Neelie Kroes a estimé lors d'une conférence de presse que les ententes et abus de position dominante de certaines entreprises faisaient perdre "des milliards d'euros chaque année" à leurs concurrents, leurs clients ou aux consommateurs finaux.
"Ces victimes ont le droit d'être indemnisées au moyen d'un système efficace", a-t-elle dit, "tout en évitant les excès potentiels du système existant aux Etats-Unis".
Dans un livre blanc rendu public jeudi, Bruxelles fait diverses propositions concernant l'ampleur des dommages qui devraient être reconnus, la forme des recours possible ou les preuves à fournir.

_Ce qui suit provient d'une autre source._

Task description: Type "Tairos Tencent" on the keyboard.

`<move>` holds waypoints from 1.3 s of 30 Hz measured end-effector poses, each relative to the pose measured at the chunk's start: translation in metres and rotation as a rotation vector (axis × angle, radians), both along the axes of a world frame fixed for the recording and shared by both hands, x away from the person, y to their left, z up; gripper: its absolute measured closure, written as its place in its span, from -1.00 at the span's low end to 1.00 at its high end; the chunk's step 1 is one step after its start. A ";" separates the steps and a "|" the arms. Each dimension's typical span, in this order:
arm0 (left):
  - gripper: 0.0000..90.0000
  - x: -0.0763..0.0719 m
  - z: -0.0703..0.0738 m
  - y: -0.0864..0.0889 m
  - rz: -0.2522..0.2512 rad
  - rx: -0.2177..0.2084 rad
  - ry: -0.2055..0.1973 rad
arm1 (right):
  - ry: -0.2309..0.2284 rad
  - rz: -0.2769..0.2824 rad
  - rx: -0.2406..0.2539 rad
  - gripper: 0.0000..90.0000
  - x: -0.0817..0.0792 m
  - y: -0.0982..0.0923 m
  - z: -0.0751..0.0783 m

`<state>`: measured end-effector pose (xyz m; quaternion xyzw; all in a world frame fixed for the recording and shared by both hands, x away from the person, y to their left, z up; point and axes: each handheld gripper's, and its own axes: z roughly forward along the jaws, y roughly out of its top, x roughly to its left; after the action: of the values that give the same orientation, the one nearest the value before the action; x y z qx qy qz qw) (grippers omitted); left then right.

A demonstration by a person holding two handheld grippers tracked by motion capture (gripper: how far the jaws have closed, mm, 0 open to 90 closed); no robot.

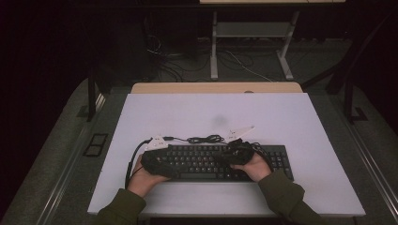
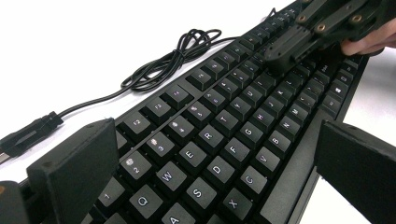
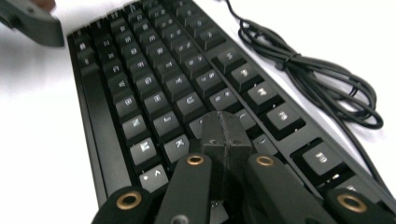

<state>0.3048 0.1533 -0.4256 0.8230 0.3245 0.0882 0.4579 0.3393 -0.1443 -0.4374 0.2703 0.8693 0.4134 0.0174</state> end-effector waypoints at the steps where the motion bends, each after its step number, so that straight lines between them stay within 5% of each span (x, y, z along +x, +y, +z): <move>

La Commission souligne ainsi que le dommage total doit être réparé, c'est-à-dire tant la perte effective due par exemple à une hausse concertée des prix, mais aussi l'éventuel manque à gagner d'une société qui aurait perdu des parts de marché. Mais si une entreprise a répercuté la hausse de prix illégale qu'elle subissait sur ses propres clients, elle ne peut pas réclamer d'indemnisation à ce titre.
La Commission suggère aussi d'autoriser des recours collectifs: les consommateurs ou les PME réclamant de faibles montants pourraient ainsi regrouper leurs demandes d'indemnisation, ou engager des actions via un représentant, par exemple une organisation de consommateurs. Des dispositions de ce genre existent déjà en Grande-Bretagne ou en Allemagne, mais Bruxelles voudrait un système valable pour toute l'UE, a précisé Mme Kroes.
Les parties intéressées peuvent formuler des observations jusqu'au 15 juillet. La Commission formulera ensuite des mesures concrètes. Neelie Kroes n'a pas exclu de proposer une législation avant la fin de l'année.